Building a sociogram from mail archives in python and postgres

TL;DR : « I know that as john snow, I know nothing, and it is not a problem »

Foreword : typing in CS is WRONG



People are different. I am, you are, he/she are, it are.

I don't talk about gender, I talk about mileage, life experiences and shit.

Me, I come from being a half thug, half educated (D&D bi-classed) including the local kingpin of forging fake documents for « école buissonière » (skipping school) with my early 90s computer, cheating with pctools, being the kingpin of a ring of cracked software from ranging from amiga to powerPC.

I learned coding not as an educated CS 101 but as a dyscalculic and dyslexic student in physics redeemed by his facility in foreign language especially if they have a germanic touch (french, english, german).

Foreign languages have taught me the power of composition of pre/post positions that are consistent like dé-ménager is opposite on en-ménager which is same as moving-out compared to moving-in.

Also, programming in physic is not the same as programming in CS. We don't have budget for programming hours, so our teacher don't care about elegance and high level programming or low memory consumption. They want easy to read and debug code that works fast. Also, physics has long resolved the typing debate : computer academics are just so high they don't get it.

See : if I have a unit in meter per seconds and I add kilograms, we want the code to crash.

Strongly typed language (including ADA or VHDL) don't have « symbolic consistency » but DATA TYPE consistency. And I will illustrate it in the code to come with the
is_ilot
function.

Mindset and tools : why I did not use overwhelmingly beautiful postgres features but wasted my CPU and memory doing the sociogram in python (and why not in Perl)

My problem is simple : imagine I have a sample database to have fun containing real life email and I want to make a graph out of it. Like an Xleaks from wikileaks, and I want like Meta, or google to infer who are the interesting persons interacting out of the thousands of interlocutors. So let's dump my SIMPLE sql schema :

DROP TABLE IF EXISTS public.mail;

CREATE TABLE IF NOT EXISTS public.mail
(
    filename text COLLATE pg_catalog."default" NOT NULL,
    "from" text[] COLLATE pg_catalog."default" NOT NULL,
    "to" text[] COLLATE pg_catalog."default" NOT NULL,
    subject text COLLATE pg_catalog."default",
    attachments json,
    text_plain text COLLATE pg_catalog."default",
    date date,
    message_id text COLLATE pg_catalog."default",
    thread_id text COLLATE pg_catalog."default",
    CONSTRAINT mail_pkey PRIMARY KEY (filename)
)

TABLESPACE pg_default;

ALTER TABLE IF EXISTS public.mail
    OWNER to jul;


A sociogram is a graph made of relationships (edges) between persons (nodes) with their strength expressed in number of occurences between persons.

I basically want
for each mail
   for the cartesion product of  to and from
       add an edge in graph
I use the language of building microchips I learned in applied physics of micro-electronic here.
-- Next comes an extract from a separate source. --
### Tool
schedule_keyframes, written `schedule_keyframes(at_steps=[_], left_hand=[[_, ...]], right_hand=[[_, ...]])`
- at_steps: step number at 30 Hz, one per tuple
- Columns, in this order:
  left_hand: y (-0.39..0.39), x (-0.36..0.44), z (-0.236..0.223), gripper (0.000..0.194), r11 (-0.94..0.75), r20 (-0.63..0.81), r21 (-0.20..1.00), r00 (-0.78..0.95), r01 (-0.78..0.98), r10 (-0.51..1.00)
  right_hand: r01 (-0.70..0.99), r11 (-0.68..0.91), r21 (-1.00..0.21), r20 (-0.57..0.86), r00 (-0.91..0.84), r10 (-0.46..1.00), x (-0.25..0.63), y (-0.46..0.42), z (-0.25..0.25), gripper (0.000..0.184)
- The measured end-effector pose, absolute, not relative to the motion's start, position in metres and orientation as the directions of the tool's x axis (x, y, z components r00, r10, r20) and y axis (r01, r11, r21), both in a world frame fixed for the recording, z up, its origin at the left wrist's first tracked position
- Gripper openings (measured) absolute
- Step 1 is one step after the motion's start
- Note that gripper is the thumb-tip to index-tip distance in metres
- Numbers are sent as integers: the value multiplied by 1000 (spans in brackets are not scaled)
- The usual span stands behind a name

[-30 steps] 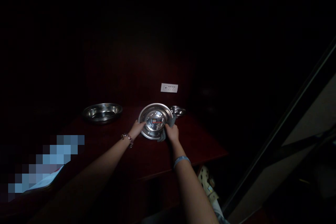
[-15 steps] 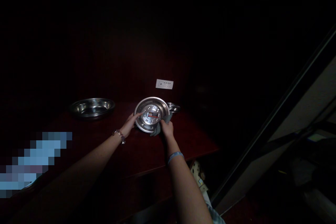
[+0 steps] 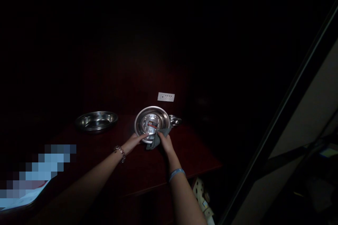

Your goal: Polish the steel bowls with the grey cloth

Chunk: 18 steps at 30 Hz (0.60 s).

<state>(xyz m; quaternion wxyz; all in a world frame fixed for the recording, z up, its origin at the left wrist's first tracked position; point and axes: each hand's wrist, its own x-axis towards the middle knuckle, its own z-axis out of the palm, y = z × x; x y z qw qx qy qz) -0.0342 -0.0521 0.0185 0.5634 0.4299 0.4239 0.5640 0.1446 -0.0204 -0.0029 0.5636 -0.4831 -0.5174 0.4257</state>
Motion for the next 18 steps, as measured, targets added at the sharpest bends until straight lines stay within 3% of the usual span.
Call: schedule_keyframes(at_steps=[5,11,18], left_hand=[[-39,-36,14,27,-97,63,950,-121,-298,991],[-27,-38,12,21,-120,57,958,-236,-259,970],[-21,-46,7,35,-140,94,980,-289,-142,953]], right_hand=[[14,197,-980,197,-5,980,143,-16,-15,32],[48,173,-984,173,0,985,143,-15,-15,31],[63,174,-983,174,-4,985,142,-26,-8,24]])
Not a computer stuff I cannot visualize in my f***d up brain.

The problem are « HUMANS ». They chat to a lot of persons but there are 2 kinds of persons : persons who linked other persons and persons who are just noises having a 1:1 relationship.

Analysing visually thousands of nodes in a graph is doable, but tiring. So we have to weed out nodes that are useless. People who are just leaves in the graph having only a bijective relationship.

Digression on the choice of tools


I love posgres, but I am dyslexic and don't use it often. I have as an only tool psql to build request and stack overflow to answer my questions involving recursive request on array to build a cross product.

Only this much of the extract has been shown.